Подверглось изменениям даже представление донских казаков о роли и значении военной службы, являющееся краеугольным камнем казачьей «идентичности». Если в 1860-х гг., как утверждал Н.И. Краснов, донское казачество расценивало военную службу как свое неотъемлемое право, за обладание которым оно имеет законные привилегии, а не как священную обязанность каждого гражданина государства119, то в 1910 г. публицист народнического толка С.Я. Арефин писал: «Теперь уже мало найдется из казаков таких, которые, по чистой совести, считали бы, что они «вольные» и не несут никаких повинностей, что служба не повинность, а «привилегия». Теперь уже многие казаки знают, что они несут тяжелые повинности, знают также, по горькому опыту, что самая тяжелая из этих повинностей – их «привилегия» – служба»120.
Пожалуй, незыблемым продолжало оставаться только право казаков на землеобеспечение, вызывавшее порой зависть у прочих сословий, особенно у крестьянства. Но и здесь к началу XX в. в его реализации обнаруживались те или иные острые проблемы, которые наряду с другими факторами обусловливали специфику казачьего землевладения и землепользования.
Очерк 2
Казачья военная служба во второй половине XIX – начале XX в. и дискуссии о военном значении донского казачества: теория и практика
В 1882 г. И. Яицков, автор небольшой книжки «Казачий офицер и его быт», вспоминал об ушедшей эпохе кавказских войн в следующих выражениях: «Тогда у казаков и было – с войны, да на войну. И они сочувствовали ей полною своею страстью, которую переливали в них кровь и молоко матерей: война увенчивала казака доблестью, его дом поощряла наживой»121. Такой образ понадобился Яицкову для того, чтобы показать, как все изменилось в его время, когда доблесть блекла под тенью хозяйственных проблем выхода казачьего офицера на службу, а затем поиском средств к существованию за ее пределами, когда от наживы остались только редкие бытовые принадлежности, привезенные в дом прадедами и дедами, да жалованье с земельным наделом, которых едва хватало, чтобы вести жизнь, достойную звания офицера. Пожалуй, неизменной оставалась только казачья «страсть», пусть и к войне, но зато подпитываемая «кровью и молоком матерей». Именно она, очевидно, позволяла утверждать известному донскому казачьему офицеру А. Грекову в середине 1870-х гг., что «донцы во все времена служили поголовно… казаки не только не тяготились своим положением, но, напротив, с гордостью отбывали свою службу, несмотря на всю ее тяжесть, и считали себя выше других сословий»122. Здесь, безусловно, именно заключительные пять слов являются наиболее важными. Растеряв былые привилегии и вовсю ощутив на себе земельный кризис начала XX в., донские казаки военную службу продолжали рассматривать как последний бастион сословной исключительности. Особый порядок службы не только не давал им раствориться в среде простых сельскохозяйственных тружеников в эпоху исчезновения сословий, но и, возможно, мог стать последней зацепкой для того, чтобы из «народности» превратиться в «модерную» нацию в случае успеха проекта независимого казачьего государства Всевеликого войска Донского образца 1918–1919 гг.

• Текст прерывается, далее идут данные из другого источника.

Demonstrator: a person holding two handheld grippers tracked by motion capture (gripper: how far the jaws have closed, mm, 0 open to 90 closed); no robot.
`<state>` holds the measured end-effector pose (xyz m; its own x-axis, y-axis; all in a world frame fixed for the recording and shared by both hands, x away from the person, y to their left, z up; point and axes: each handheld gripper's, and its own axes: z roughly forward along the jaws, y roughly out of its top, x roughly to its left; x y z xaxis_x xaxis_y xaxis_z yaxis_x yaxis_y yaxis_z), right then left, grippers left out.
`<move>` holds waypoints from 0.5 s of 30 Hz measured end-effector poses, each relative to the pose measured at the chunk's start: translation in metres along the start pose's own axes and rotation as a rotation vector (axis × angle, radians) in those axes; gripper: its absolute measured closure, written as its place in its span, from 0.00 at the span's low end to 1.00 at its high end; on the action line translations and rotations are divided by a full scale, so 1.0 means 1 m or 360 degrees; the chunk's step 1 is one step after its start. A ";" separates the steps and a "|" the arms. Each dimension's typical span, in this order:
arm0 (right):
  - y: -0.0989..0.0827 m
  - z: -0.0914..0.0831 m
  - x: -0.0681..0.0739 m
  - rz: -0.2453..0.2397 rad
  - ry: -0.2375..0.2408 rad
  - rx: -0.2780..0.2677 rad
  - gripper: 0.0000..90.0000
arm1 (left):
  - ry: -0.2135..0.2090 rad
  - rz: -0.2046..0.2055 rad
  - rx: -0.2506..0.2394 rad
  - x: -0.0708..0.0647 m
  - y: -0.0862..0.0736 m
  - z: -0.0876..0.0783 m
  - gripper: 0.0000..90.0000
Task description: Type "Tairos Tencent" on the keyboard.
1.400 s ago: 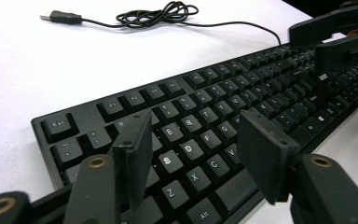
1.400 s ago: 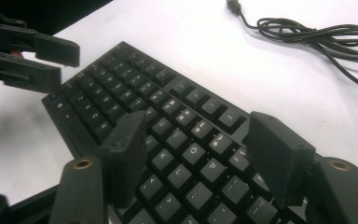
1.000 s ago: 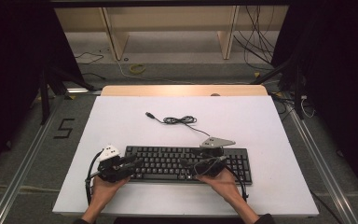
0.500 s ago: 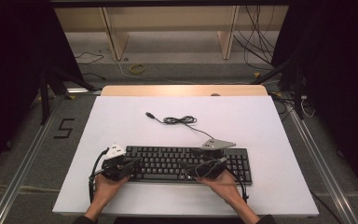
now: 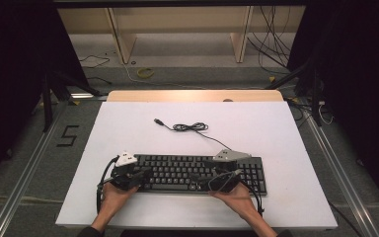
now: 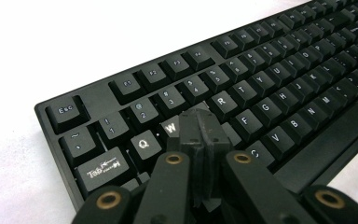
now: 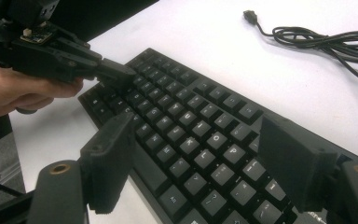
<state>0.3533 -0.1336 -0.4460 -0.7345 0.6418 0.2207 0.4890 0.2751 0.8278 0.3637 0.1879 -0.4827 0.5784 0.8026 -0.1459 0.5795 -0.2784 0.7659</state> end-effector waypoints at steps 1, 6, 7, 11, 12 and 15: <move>0.000 0.000 0.000 0.0000 0.0000 0.0003 0.32 | -0.0002 0.0001 -0.0001 0.000 0.000 0.000 0.99; -0.001 0.000 0.001 0.0001 0.0002 0.0008 0.31 | -0.0010 0.0016 0.0048 -0.001 0.000 0.003 0.99; -0.001 0.001 0.001 -0.0003 0.0001 0.0009 0.31 | -0.0014 0.0014 0.0050 -0.001 0.000 0.003 0.99; -0.002 0.001 0.002 -0.0003 0.0001 0.0010 0.31 | -0.0024 0.0009 0.0056 -0.001 0.000 0.003 0.99; -0.001 0.001 0.002 -0.0005 0.0001 0.0011 0.31 | -0.0026 0.0002 0.0053 -0.001 0.000 0.003 0.99; -0.001 0.001 0.002 -0.0010 -0.0002 0.0010 0.31 | -0.0024 0.0005 0.0052 -0.001 0.000 0.003 0.99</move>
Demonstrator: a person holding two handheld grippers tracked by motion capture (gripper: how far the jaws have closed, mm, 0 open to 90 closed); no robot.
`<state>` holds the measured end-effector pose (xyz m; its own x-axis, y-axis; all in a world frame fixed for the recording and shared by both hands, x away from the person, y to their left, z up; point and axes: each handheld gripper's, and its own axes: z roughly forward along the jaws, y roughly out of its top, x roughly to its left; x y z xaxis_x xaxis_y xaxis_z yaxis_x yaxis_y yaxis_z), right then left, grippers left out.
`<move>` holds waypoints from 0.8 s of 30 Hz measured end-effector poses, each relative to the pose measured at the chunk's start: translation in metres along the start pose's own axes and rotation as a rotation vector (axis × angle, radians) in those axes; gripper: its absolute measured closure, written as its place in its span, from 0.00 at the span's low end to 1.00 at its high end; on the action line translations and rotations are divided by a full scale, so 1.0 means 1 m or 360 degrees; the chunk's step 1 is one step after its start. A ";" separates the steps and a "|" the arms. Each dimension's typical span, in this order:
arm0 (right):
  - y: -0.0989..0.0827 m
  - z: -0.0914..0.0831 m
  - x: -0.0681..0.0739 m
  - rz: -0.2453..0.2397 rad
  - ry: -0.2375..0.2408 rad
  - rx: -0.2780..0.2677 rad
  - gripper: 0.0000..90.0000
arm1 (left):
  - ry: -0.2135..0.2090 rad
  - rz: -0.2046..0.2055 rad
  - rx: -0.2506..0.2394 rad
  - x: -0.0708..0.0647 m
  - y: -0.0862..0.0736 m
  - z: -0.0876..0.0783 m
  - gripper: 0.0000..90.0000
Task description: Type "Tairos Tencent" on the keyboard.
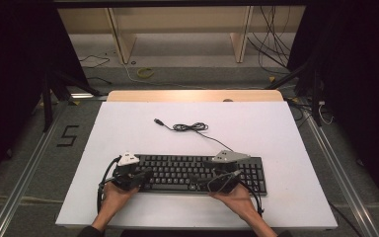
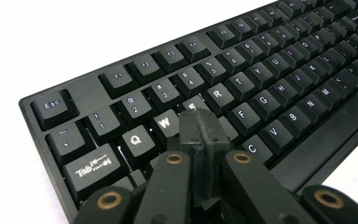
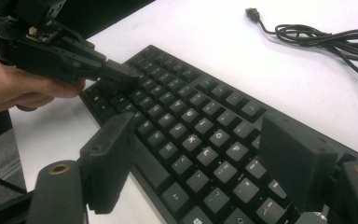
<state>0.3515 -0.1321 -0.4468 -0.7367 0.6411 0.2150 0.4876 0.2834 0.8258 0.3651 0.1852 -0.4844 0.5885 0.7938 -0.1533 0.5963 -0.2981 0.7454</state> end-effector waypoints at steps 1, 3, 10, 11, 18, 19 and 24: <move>0.000 0.000 0.000 0.0001 0.0000 -0.0001 0.31 | -0.0002 0.0000 -0.0001 0.000 0.000 0.000 0.99; 0.000 0.000 -0.001 0.0002 -0.0002 -0.0003 0.31 | 0.0004 -0.0005 0.0002 0.000 0.000 -0.001 0.99; 0.000 0.000 -0.002 0.0006 -0.0004 -0.0002 0.31 | 0.0007 -0.0024 -0.0060 0.000 0.003 -0.009 0.93; 0.000 0.000 -0.002 0.0006 -0.0005 -0.0003 0.31 | 0.0006 -0.0036 -0.0078 0.001 0.004 -0.011 0.92; 0.001 0.001 -0.003 0.0013 -0.0010 -0.0007 0.31 | -0.0016 -0.0099 -0.0164 0.007 0.005 -0.022 0.87; 0.001 0.001 -0.003 0.0012 -0.0011 -0.0007 0.31 | -0.0020 -0.0103 -0.0165 0.007 0.005 -0.023 0.86; 0.001 0.001 -0.002 0.0008 -0.0010 -0.0005 0.31 | -0.0031 -0.0131 -0.0173 0.008 0.004 -0.026 0.80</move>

Но только «крови и молока» ближе к концу XIX в. было недостаточно для того, чтобы считаться казаком-воином. «Если в молодости, в станице, его не научили быть казаком, то в первоочередном полку, где требования от строя уже другие, он тоже не сделается настоящим казаком (выделено нами. – В. А.)», – писал в 1899 г. капитан Генерального штаба казачьего происхождения А.И. Медведев123. Не менее значимым он также считал казачье братство, наиболее ярко проявляемое на военной службе. Для него «чувство принадлежности к казачеству, которое вообще можно приравнять к чувству патриотизма, конечно, не может для казаков заменить чувство полкового товарищества, «односумства», как говорят казаки»124. Однако в том же году другой представитель известной казачьей фамилии Красновых П.Н. Краснов, будущий атаман Всевеликого войска Донского и главный казачий коллаборационист эпохи Великой Отечественной войны, с сожалением отмечал: «Отсутствие войн и экспедиций, в которых казаки на практике ознакомливались с военным искусством… привело к тому, что казачья шашка заржавела и охота служить пропала»125.